The current evidence points to people with mild-to-moderate BCRL — generally those with less than 23% excess arm volume at baseline — as the most likely responders. In this group, the lymphatic system is relatively intact and better able to respond to manual stimulation. Those with more advanced or fibrotic lymphoedema tend not to show a significant additional benefit from MLD over compression alone.

Is manual lymphatic drainage safe for breast cancer survivors?

Yes. Across all six trials included in the Cochrane review, MLD was well tolerated with no adverse events attributed to the technique itself. Adherence rates were high, and the intervention was consistently described as safe in this population.

How many MLD sessions are typically needed in Phase 1 treatment?

Trials in the Cochrane review used between five and twenty sessions in Phase 1, delivered daily or five days per week across two to four weeks. The standard intensive phase of CDT typically runs for two to four weeks, after which the focus shifts to self-management and garment use.
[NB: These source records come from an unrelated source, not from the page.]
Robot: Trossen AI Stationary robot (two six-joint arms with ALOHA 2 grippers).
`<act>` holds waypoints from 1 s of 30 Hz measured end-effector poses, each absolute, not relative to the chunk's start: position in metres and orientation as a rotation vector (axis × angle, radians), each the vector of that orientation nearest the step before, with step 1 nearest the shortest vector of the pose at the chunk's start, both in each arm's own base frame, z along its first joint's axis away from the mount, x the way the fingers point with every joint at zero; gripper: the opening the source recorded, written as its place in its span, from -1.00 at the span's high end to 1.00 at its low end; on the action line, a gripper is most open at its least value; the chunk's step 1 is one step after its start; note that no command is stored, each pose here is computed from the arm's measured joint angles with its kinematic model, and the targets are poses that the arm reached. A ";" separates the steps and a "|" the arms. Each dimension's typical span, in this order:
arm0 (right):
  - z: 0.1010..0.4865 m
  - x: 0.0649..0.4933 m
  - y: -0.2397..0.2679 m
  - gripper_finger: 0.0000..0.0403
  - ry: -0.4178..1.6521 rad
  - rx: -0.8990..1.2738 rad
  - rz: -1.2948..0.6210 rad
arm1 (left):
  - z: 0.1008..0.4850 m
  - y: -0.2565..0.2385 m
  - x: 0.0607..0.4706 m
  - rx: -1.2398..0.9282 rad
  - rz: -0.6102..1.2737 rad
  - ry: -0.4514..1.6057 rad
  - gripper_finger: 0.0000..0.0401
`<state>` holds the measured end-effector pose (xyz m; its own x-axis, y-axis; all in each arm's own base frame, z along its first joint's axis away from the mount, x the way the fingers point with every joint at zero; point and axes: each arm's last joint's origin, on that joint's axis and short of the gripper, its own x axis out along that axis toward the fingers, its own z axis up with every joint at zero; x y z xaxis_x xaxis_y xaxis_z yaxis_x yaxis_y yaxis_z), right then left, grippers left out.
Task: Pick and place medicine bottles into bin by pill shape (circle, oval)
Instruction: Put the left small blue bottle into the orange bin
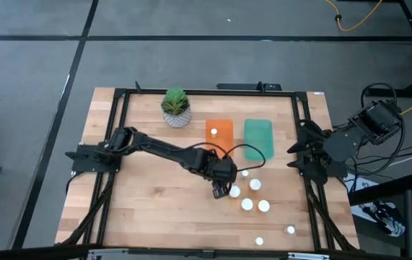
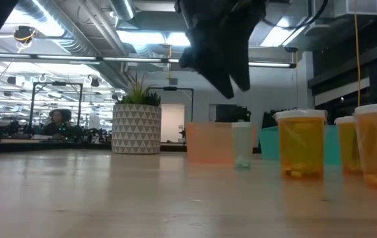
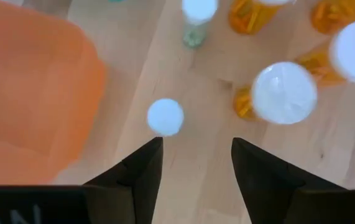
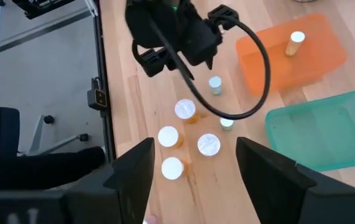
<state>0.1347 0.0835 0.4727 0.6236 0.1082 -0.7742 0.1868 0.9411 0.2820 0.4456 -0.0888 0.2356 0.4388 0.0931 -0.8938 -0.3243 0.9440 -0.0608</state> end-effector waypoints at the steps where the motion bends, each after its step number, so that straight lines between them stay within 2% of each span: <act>1: 0.473 0.135 0.084 -0.13 0.901 0.354 -0.046 | 0.236 -0.086 0.446 -0.243 0.263 1.087 0.08; 21: 0.473 0.135 0.083 -0.13 0.883 0.399 -0.096 | 0.234 -0.056 0.447 -0.082 0.089 1.179 0.08; 30: 0.473 0.136 0.082 -0.13 0.857 0.406 -0.136 | 0.213 -0.054 0.448 -0.030 0.063 1.264 0.08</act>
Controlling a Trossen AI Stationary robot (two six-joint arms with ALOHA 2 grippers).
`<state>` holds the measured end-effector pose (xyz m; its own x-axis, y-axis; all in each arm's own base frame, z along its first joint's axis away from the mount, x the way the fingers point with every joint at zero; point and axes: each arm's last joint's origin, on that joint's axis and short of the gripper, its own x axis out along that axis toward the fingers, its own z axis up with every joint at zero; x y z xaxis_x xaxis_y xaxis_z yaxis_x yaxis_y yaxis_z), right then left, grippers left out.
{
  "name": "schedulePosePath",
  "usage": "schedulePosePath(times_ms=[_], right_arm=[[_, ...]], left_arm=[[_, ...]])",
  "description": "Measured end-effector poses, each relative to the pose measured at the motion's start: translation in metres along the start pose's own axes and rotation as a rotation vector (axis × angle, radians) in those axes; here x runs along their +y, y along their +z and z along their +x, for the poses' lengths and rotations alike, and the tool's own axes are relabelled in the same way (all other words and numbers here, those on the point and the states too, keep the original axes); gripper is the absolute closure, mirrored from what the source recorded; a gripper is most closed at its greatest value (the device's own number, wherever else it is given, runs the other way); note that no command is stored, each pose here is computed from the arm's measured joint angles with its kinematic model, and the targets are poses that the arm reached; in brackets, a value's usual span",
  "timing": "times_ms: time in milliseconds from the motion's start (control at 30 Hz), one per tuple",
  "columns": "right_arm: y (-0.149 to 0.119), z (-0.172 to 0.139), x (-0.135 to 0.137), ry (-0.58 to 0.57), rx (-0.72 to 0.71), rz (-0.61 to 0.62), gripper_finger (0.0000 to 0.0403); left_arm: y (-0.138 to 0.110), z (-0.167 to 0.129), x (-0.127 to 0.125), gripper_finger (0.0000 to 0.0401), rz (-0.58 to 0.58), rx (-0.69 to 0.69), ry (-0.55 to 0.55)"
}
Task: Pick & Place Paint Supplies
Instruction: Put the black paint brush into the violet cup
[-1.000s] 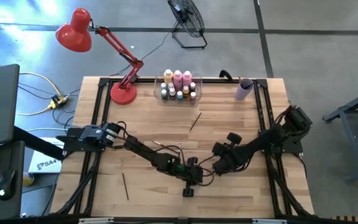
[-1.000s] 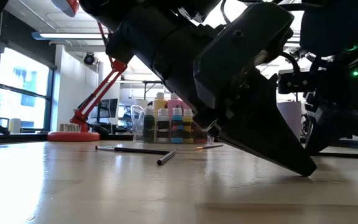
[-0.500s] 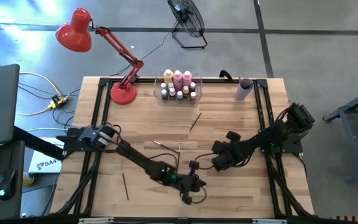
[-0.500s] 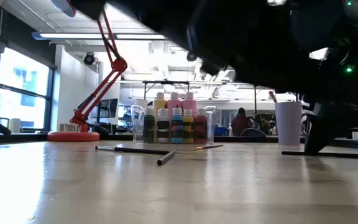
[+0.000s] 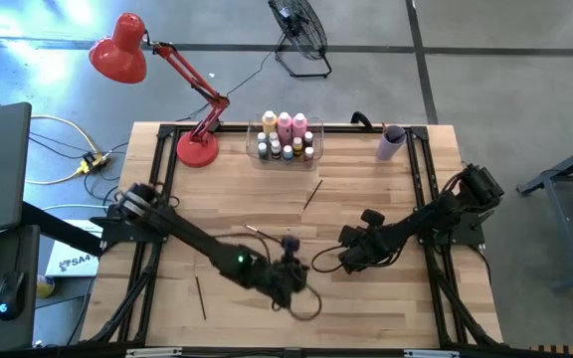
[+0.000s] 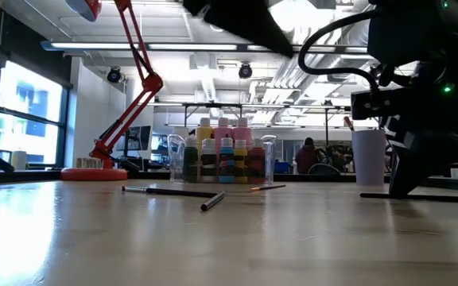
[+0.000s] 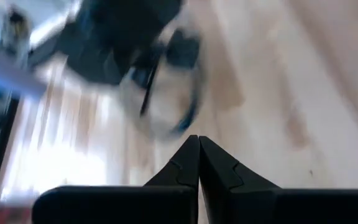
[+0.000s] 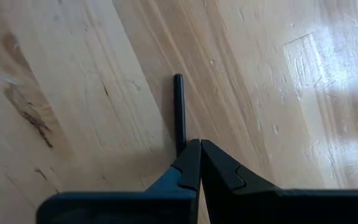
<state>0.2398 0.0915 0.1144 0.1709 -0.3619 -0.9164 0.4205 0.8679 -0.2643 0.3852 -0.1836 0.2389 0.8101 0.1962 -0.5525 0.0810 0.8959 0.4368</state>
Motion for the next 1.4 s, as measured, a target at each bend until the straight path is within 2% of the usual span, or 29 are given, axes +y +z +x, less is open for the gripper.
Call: schedulePosePath(times_ms=[200,500,733,1000,1200,1400], right_arm=[[0.000,0.000,0.000,0.001,-0.005,-0.025,0.0401],[0.003,-0.011,-0.004,0.050,-0.031,-0.009,0.0401],[0.008,-0.027,-0.008,0.110,-0.099,0.000,0.0401],[0.011,-0.030,-0.008,0.124,-0.128,-0.001,0.0401],[0.012,-0.029,-0.008,0.118,-0.136,-0.001,0.0401],[0.016,-0.027,-0.012,0.105,-0.139,0.014,0.0401]], left_arm=[[-0.027,0.002,0.025,0.0401,-0.094,0.102,0.021],[-0.078,0.011,0.048,0.0401,-0.203,0.112,0.052],[-0.101,-0.017,0.072,0.0401,-0.248,0.074,0.084],[-0.129,-0.053,0.101,0.0401,-0.289,0.031,0.112],[-0.155,-0.074,0.109,0.0401,-0.302,-0.014,0.125],[-0.157,-0.086,0.112,0.0401,-0.327,-0.080,0.116]])
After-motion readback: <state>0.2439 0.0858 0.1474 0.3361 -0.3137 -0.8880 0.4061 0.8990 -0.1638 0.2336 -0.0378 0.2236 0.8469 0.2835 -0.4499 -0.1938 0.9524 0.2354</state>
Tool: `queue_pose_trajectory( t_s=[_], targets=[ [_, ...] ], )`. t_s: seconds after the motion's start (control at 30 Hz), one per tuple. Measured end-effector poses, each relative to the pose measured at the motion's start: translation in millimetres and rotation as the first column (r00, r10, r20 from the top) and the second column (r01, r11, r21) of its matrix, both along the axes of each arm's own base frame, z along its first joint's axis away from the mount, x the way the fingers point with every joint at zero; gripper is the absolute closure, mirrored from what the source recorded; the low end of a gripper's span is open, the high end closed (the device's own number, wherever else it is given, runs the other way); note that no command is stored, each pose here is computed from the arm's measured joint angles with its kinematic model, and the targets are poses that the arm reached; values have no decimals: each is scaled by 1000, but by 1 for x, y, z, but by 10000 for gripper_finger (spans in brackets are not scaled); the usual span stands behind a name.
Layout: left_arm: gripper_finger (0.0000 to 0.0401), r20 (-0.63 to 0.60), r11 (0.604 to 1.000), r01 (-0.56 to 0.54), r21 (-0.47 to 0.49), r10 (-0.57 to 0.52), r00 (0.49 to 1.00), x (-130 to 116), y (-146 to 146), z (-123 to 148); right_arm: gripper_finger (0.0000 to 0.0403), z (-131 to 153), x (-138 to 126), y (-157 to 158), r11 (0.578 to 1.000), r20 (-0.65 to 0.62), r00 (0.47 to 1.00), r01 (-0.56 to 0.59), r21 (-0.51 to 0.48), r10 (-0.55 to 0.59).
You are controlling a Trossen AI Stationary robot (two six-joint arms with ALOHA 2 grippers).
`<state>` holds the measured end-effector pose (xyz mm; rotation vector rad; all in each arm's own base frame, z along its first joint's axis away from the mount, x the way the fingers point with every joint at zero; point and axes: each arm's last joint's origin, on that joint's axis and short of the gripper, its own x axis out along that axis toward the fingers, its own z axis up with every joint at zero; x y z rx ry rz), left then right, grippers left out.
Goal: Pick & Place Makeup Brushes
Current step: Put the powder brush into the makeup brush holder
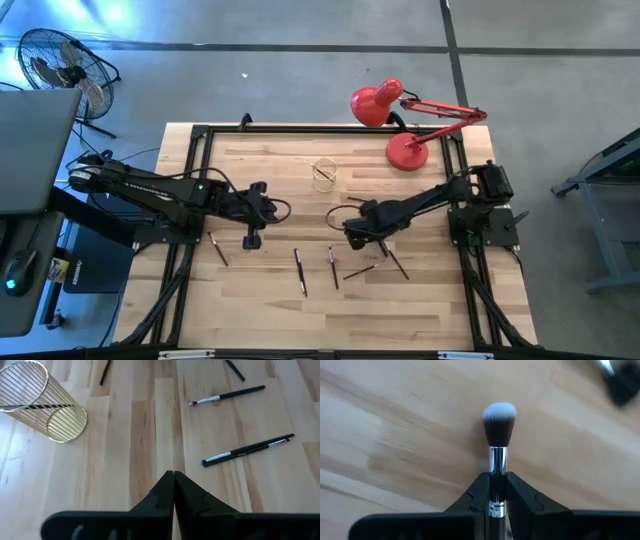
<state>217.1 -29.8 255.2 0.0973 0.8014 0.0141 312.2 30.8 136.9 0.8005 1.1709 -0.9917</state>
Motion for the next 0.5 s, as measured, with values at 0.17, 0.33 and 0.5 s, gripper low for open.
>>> queue_pose_trajectory(
  t_s=[0.17, 0.33, 0.5],
  targets=[
    [398, 20, 995, -96, 0, 96, 995, 1, 2, 1, 370, 38, 14, -5, 971, 165, 973, -130, -199, 164],
    [398, 30, 986, -164, -11, 164, 986, 0, 3, 1, 370, 63, 9, -27, 915, 292, 911, -178, -361, 292],
    [398, 45, 978, -208, -8, 208, 977, 1, 4, 1, 370, 76, -9, -52, 843, 501, 726, -204, -498, 472]
  ],
)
Does MLD need to continue long-term?

The evidence does not support MLD as a routine long-term maintenance intervention. One-year follow-up data suggest the key factor in sustaining volume reduction after Phase 1 is consistent use of a custom-fitted compression sleeve — not continued MLD. That said, individual clinical needs vary and some people may benefit from periodic treatment.

Can occupational therapists deliver MLD for lymphoedema?

Occupational therapists with specialist training in lymphoedema management can assess and treat BCRL, including delivering MLD within a CDT programme. At Lifeweavers, lymphoedema management is part of our cancer rehabilitation programme“, which supports people through post-surgical recovery and long-term maintenance.